Recommended prerequisites: Familiarity with intermediate to advanced Python, Git, database server concepts and other tools like Flask. Also some patience & willingness to explore new things.

Deliverables

Deliverables:

  • Flask server with a REST API that accepts new users, generates tokens, and accepts Nodeworks workflow files (json).
  • Server populates task queues based on individual resource requirements in Nodeworks files, ensuring that the workflows are executed in the correct order based on the dependencies of the workflow.
  • End points that continuously poll task queues, and execute jobs (bash, Python, SLURM batch queuing, etc.) in the queue on distributed resources both local and on the cloud (AWS, GCP, AZURE, etc.)
  • React front end for displaying job status, endpoints, and queue tasks.
  • React front end that displays and allows editing of the workflow.
  • React front end that displays estimated start time of execution or completion of the complete workflow based on historical execution data and user prescribed workflow requirements.

Specification

Orchestrator (Backend)

The Orchestrator is the main communication point. It stores and executes the workflow DAGs, allowing authenticated users to submit edits.
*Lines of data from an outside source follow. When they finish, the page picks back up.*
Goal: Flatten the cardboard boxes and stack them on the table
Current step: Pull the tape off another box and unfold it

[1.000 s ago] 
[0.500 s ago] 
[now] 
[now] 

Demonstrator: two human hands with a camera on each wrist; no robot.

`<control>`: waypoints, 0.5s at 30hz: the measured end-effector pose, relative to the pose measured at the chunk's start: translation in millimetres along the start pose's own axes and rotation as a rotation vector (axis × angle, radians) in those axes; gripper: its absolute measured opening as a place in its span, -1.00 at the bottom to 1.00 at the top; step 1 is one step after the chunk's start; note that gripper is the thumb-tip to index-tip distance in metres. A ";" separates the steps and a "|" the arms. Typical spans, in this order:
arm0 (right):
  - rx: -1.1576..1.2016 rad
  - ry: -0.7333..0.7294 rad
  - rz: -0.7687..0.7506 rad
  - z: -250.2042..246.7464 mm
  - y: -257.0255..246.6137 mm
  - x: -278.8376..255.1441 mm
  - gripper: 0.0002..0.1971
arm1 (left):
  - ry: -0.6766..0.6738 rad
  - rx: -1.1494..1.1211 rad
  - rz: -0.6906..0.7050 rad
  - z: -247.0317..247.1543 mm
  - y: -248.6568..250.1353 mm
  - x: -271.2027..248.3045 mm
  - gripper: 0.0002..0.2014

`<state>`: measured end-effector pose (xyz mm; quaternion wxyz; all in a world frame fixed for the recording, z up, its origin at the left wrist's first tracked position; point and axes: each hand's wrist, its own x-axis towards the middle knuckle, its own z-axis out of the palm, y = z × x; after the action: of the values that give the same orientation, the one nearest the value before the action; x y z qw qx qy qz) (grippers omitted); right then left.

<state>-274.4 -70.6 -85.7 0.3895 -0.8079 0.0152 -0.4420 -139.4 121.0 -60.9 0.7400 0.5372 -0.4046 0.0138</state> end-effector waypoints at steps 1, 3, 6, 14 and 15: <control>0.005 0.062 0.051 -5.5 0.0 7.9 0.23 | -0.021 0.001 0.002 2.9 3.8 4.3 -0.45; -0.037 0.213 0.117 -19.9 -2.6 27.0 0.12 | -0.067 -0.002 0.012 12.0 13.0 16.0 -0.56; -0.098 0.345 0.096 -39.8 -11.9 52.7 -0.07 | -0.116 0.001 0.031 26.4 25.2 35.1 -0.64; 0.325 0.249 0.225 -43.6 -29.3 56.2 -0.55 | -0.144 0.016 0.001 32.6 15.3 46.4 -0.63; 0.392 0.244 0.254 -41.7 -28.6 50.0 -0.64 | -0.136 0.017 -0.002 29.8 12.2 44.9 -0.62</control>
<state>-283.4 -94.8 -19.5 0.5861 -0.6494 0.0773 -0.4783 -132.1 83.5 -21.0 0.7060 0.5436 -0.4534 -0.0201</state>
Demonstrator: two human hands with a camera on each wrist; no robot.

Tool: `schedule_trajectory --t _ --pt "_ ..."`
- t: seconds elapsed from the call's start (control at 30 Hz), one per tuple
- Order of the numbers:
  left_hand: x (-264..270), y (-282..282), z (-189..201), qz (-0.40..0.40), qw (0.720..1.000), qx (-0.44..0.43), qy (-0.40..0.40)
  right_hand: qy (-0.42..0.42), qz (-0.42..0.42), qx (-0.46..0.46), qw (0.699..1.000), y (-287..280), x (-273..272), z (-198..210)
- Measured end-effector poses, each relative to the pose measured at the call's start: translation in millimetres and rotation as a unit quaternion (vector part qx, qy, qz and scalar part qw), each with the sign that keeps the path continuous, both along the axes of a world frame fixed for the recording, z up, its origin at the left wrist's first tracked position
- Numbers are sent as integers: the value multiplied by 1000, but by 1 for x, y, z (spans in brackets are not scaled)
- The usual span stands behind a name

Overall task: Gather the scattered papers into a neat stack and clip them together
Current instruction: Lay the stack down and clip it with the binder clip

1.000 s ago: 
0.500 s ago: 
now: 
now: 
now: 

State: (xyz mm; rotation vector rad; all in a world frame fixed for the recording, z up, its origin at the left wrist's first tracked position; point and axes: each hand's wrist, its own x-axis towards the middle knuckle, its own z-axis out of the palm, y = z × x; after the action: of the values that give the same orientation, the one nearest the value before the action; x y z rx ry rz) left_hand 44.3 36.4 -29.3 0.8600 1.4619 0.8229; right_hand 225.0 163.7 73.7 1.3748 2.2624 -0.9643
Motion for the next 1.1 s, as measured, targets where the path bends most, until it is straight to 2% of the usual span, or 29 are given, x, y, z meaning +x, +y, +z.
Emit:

Each change to the DAG is tracked using git, providing git hashes that are directly tied to workflow artifacts, enabling provenance of the workflow results.

The Orchestrator also determines the execution order and populates the queue. Tasks that have similar runner requirements are grouped together as much as possible to reduce runner overhead.

Resources (similar projects)

DAG solver

A simple Directed acyclic graph (DAG) solver will need to be developed to figure out the order which the nodes should be executed in (based on the individual dependencies of each node).

Workflow files

Need a better name for these files. Ideas?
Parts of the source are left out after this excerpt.